Hundreds of such pillars, usually made of stone and surmounted by a bronze image of a Garuda sun-bird (vehicle of the god Vishnu), had once stood in temple forecourts across northern India. Many had been overthrown in the preceding centuries and their attendant Garuda images melted down for
the value of their metal. Where this particular pillar came from is not recorded, but it was unmistakably a Hindu totem.
1
And yet the sultan may well have caused this infidel pillar to be erected at the centre of the public praying area of the Might of Islam mosque, directly in front of the screen and the niche indicating the direction of Mecca – a blatant act of sacrilege that probably explains why the mosque was abandoned as a place of Friday prayer at about this same time.

But then Sultan Firoz Shah clearly had a fascination for infidel pillars, for one of his first acts on securing the Sultanate of Delhi was to erect his own more modest version of a victory tower at the scene of that triumph: Hisar, about a hundred miles north-west of Delhi. By happy chance a ready-made tower was available close at hand: a handsome stone column approximately thirty feet high, hewn from a single block of stone. This he caused to be re-erected in the prayer court of his new mosque with the addition of an inscription in Persian setting out the history of his dynasty up to Sultan Firoz Shah’s glorious accession.

Soon afterwards, while out hunting near the village of Topra further to the east, in the upper region of the Doab (the lands between the Jumna and Ganges rivers), the sultan came upon another standing stone pillar. This also had been cut from a single block of stone but was far grander than the first, being forty-two feet in length and weighing more than twenty-five tons.
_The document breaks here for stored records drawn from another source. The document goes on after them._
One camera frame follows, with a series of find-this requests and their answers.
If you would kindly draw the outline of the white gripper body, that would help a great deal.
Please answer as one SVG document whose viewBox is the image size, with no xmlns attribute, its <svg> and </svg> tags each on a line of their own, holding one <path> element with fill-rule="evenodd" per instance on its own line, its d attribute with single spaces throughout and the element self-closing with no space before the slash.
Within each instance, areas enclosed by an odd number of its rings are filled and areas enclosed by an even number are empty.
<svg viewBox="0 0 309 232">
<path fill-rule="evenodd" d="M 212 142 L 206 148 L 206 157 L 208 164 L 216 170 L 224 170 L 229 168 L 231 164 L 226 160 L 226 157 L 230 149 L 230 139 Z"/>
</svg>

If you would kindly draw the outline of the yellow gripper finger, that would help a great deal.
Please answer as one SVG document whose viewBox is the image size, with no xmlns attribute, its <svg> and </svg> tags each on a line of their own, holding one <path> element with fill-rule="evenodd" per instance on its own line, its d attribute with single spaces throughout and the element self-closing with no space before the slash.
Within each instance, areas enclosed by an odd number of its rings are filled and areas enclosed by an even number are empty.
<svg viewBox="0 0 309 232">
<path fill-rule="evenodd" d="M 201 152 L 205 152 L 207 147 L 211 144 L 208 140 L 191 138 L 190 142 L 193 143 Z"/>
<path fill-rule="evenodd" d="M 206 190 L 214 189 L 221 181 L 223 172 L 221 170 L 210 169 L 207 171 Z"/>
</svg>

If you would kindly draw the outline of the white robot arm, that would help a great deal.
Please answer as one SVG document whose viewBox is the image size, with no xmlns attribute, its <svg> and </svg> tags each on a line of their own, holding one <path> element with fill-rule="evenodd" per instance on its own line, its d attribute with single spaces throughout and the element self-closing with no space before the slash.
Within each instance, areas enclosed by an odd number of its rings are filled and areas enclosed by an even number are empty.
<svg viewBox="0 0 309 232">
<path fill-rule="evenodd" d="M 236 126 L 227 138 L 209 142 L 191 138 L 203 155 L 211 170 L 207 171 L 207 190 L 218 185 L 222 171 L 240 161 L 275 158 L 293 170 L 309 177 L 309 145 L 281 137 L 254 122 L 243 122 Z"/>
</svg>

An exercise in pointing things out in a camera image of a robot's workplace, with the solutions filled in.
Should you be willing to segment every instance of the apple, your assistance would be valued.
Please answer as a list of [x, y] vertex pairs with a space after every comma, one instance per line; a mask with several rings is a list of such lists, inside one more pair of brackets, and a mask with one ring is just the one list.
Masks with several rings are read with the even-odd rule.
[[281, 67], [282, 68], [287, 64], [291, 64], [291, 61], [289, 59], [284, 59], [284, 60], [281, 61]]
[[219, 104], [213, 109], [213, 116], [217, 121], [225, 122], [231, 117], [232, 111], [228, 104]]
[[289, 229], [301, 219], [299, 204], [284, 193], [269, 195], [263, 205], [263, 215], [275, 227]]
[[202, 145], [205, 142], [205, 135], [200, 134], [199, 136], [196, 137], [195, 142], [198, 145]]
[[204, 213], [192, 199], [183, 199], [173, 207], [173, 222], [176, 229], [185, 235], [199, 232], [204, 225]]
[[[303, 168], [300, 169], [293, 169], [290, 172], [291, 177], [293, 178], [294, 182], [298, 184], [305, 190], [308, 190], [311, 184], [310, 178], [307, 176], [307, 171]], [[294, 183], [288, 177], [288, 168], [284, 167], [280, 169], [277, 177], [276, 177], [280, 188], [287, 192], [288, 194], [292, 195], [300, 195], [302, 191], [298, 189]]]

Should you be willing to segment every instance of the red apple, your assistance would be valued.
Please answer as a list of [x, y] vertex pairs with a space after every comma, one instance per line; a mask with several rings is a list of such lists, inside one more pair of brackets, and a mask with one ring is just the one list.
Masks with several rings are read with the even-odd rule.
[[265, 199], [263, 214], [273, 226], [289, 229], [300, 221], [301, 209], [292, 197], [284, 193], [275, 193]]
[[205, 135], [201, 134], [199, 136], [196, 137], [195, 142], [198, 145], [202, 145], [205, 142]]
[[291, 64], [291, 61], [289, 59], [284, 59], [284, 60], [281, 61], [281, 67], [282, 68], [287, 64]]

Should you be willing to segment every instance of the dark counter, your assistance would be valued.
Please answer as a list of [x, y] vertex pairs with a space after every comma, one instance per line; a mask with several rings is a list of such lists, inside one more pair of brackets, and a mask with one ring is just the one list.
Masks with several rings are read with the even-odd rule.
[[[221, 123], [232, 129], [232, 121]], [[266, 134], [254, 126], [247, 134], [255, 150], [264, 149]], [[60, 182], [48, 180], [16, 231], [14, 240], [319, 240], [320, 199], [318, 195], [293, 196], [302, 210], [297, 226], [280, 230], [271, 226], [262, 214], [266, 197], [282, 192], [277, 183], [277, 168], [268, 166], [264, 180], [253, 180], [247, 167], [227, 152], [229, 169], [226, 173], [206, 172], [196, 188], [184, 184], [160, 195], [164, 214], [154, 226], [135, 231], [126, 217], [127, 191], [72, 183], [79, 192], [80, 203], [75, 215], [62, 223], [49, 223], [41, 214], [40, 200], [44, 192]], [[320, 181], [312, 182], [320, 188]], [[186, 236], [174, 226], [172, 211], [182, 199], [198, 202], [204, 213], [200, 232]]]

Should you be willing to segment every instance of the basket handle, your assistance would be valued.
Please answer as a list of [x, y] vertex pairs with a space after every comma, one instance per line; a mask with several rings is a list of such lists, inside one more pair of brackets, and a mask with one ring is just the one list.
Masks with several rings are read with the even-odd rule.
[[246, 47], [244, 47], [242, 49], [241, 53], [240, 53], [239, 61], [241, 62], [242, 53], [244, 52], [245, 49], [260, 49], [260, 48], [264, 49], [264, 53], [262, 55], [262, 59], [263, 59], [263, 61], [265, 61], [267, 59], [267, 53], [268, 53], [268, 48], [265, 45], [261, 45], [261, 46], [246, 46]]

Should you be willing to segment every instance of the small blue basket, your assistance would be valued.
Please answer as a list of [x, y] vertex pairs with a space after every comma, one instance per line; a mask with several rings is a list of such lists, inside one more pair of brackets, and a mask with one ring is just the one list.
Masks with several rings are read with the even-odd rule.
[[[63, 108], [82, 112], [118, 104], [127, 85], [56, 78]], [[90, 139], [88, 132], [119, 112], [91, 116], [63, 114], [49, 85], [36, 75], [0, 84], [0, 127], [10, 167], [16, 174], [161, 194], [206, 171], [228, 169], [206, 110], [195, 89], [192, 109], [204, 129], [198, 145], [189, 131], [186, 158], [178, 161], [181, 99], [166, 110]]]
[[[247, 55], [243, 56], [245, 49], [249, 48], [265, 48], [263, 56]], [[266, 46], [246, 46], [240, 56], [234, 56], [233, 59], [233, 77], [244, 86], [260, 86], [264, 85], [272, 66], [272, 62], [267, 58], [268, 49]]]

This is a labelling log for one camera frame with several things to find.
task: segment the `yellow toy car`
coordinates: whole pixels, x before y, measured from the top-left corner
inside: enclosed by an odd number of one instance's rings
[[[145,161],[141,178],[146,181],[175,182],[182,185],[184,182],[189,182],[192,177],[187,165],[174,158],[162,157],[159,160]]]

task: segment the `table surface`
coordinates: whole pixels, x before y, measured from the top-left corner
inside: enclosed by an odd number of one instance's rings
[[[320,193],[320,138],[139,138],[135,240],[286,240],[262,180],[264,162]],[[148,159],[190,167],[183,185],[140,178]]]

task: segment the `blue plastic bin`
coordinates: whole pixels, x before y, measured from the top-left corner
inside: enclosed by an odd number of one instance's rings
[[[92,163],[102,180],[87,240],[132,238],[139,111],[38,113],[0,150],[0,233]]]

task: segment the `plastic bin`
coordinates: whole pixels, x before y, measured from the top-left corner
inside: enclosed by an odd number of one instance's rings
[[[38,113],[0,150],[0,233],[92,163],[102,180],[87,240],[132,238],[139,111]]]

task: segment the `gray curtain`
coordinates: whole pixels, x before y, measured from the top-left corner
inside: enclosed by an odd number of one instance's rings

It was also in much finer condition, with a lustrous, polished or glazed red surface that caused it to shine like gold. Furthermore, it was but one of two columns – the other located to the east of Delhi at Meerut. ‘These columns’, noted a contemporary, ‘had stood in those places from the days of the Pandavas, but had never attracted the attention of any of the
kings who sat upon the throne of Delhi, till Sultan Firoz noticed them.’
2

In fact, other stone columns
had
attracted the attention of earlier Muslim conquerors, but Firoz Shah was the first who thought to preserve rather than destroy them. He also wanted to understand their significance. He made exhaustive enquiries among the Brahman
pandits
(literally, one who has memorised the ancient texts known as the
Vedas
but used more generally to describe a learned Brahman) and discovered that according to local legend, the two columns at Topra and Meerut were ‘the walking sticks of the accursed Bhim [one of the five Pandava brothers, a giant of massive strength], a man of great stature and size … When Bhim died these two columns were left standing as memorials to him.’ Filled with admiration, Firoz Shah decided to remove them with great care as trophies to Delhi.

The contemporary who witnessed these events and afterwards wrote about them was twelve-year-old Shams-i Siraj ‘Afif, who grew up to serve Sultan Firoz Shah and chronicle his life. Shams-i Siraj observed the feat of engineering, apparently supervised by the sultan himself, by which the two columns were transported to Delhi and then re-erected. The first was the column from Topra, which Firoz Shah named the
minara-i zarin
, or ‘column of gold’, on account of its wonderful sheen:

Directions were issued for bringing parcels of the cotton of the Sembal [cotton wood tree]. Quantities of this cotton were placed round the column, and when the earth at its base was removed, it fell gently on the bed prepared for it. The cotton was then removed by degrees, and after some days the pillar lay safe upon the ground … The pillar was then encased from top to bottom in reeds and raw skins, so that no damage
might accrue to it. A carriage, with forty-two wheels, was constructed, and ropes were attached to each wheel. Thousands of men hauled at each rope, and after great labour and difficulty the pillar was raised on to the carriage.

The column of gold was dragged down to the banks of the Jumna, where it was loaded aboard a number of large boats lashed together before being floated downriver to Delhi.